The subpoena closely followed our objections to their investigation. On April 1, 2016, CEI’s Myron Ebell criticized the investigation, and warned that it signaled a potential “shakedown” of the oil industry. On March 29, I was quoted by LegalNewsline criticizing their investigation at length as a threat to climate science and the First Amendment. I also authored an earlier commentary at CNS News criticizing Attorney General Schneiderman and arguing that his investigation was a violation of court rulings protecting free speech against oppressive investigations and speech-chilling lawsuits (decisions such as White v. Lee (2000) and in In re School Asbestos Litigation (1994)).
The fact that that subpoena so closely followed our speech critical of the investigation, which had begun the prior fall in the office of the New York Attorney General, was suspicious, to say the least. It raised red flags under the First Amendment. Courts can find that adverse action is motivated by speech based on the fact that it closely follows the speech. [See Quinn v. Green Tree Credit Corp., 159 F.3d 759, 769 (2d Cir.1998); Reed v. A.W. Lawrence & Co., Inc., 95 F.3d 1170, 1178 (2d Cir.1996); Holava-Brown v. General Electric, 1999 WL 642966, *4 (2d Cir. Aug. 10, 1999)].
After we raised legal objections to the subpoena, it was withdrawn. But there is a danger it will be reissued, and if so, CEI staff could be forced to spend well over a thousand hours combing CEI’s files for the records the subpoena demanded. Forcing someone to go through time-consuming paperwork in retaliation for their speech violates the First Amendment. (See Taoh v. Freeh (1994)).

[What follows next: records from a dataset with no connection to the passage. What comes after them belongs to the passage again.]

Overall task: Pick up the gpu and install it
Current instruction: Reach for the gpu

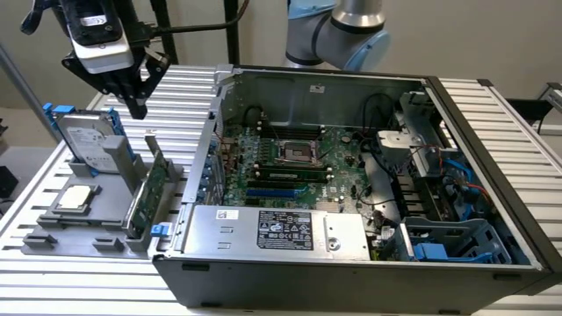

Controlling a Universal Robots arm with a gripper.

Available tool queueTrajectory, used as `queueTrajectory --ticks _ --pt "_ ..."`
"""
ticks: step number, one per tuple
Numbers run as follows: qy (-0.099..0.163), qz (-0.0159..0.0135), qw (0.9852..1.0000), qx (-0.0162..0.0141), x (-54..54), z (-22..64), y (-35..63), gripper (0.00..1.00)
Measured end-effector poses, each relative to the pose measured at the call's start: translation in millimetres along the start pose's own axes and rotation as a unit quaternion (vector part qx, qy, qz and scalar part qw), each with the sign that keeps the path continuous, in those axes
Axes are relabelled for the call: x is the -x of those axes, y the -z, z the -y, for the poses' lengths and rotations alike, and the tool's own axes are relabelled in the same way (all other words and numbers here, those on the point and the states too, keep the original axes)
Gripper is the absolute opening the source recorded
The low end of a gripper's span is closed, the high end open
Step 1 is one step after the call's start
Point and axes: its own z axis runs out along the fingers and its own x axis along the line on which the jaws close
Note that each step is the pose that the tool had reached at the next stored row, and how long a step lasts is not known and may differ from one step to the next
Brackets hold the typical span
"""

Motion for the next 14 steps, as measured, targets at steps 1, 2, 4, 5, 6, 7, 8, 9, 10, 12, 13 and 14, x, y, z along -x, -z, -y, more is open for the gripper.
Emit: queueTrajectory --ticks 1,2,4,5,6,7,8,9,10,12,13,14 --pt "0.000 0.0000 1.0000 -0.0007 -4.7 0.7 -0.5 0.11" --pt "0.000 0.0001 1.0000 -0.0016 -9.3 1.3 -0.8 0.11" --pt "0.000 0.0002 1.0000 -0.0034 -18.0 2.5 -1.6 0.11" --pt "0.000 0.0003 1.0000 -0.0045 -22.1 3.1 -1.9 0.11" --pt "0.000 0.0004 1.0000 -0.0058 -25.9 3.7 -2.1 0.11" --pt "0.000 0.0005 1.0000 -0.0075 -29.1 4.3 -2.3 0.11" --pt "0.000 0.0006 1.0000 -0.0094 -31.8 5.0 -2.4 0.11" --pt "0.000 0.0008 0.9999 -0.0112 -34.1 5.7 -2.6 0.11" --pt "0.000 0.0009 0.9999 -0.0131 -35.8 6.8 -2.9 0.11" --pt "0.000 0.0010 0.9999 -0.0139 -36.5 7.4 -3.1 0.11" --pt "0.000 0.0010 0.9999 -0.0139 -36.5 7.4 -3.1 0.11" --pt "0.000 0.0010 0.9999 -0.0140 -36.5 7.4 -3.1 0.11"
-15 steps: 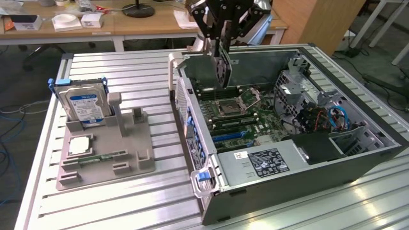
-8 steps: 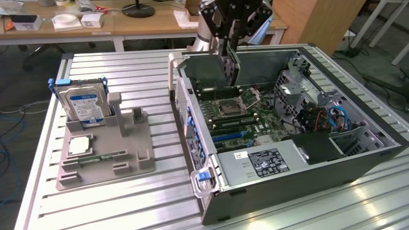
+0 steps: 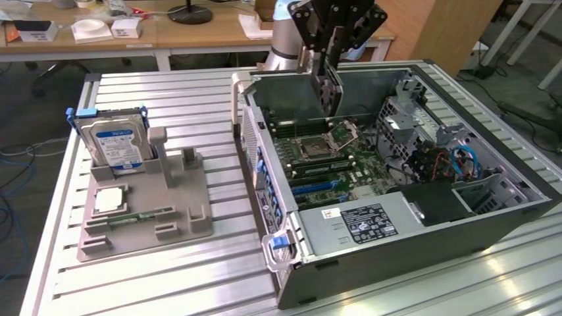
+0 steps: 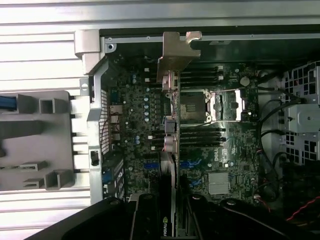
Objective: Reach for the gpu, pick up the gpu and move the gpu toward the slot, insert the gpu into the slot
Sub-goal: 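Pick up the gpu and move the gpu toward the slot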
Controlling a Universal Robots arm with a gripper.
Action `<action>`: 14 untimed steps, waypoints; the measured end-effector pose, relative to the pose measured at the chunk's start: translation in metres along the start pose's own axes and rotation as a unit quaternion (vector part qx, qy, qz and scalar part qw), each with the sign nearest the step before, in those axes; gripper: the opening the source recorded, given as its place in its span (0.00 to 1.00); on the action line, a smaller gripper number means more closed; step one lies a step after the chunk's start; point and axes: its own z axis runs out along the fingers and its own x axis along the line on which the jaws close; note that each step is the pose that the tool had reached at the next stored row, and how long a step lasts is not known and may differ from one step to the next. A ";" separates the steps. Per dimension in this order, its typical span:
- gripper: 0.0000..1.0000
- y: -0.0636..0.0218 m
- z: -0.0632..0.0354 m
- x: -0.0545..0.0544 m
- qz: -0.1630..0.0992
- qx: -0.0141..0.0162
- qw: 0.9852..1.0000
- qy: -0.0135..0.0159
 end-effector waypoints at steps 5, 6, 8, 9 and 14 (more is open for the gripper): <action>0.26 0.0007 0.0002 -0.014 0.000 0.000 1.000 0.001; 0.26 0.0009 0.0002 -0.017 0.000 0.000 1.000 0.001; 0.26 0.0013 0.0003 -0.022 0.000 0.000 1.000 0.001; 0.26 0.0014 0.0004 -0.025 0.000 0.000 1.000 0.001; 0.26 0.0024 0.0006 -0.041 0.000 0.000 1.000 0.002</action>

The New York Attorney General’s office may have an additional retaliatory motive: It likely resents the fact that it was forced to pay thousands of dollars in attorneys fees to my former employer, CEI. It was ordered to pay those fees after it violated New York’s freedom of information law by not giving me and CEI the public records we requested. CEI exercised its First Amendment right to freedom of petition by suing the New York attorney general’s office for that violation.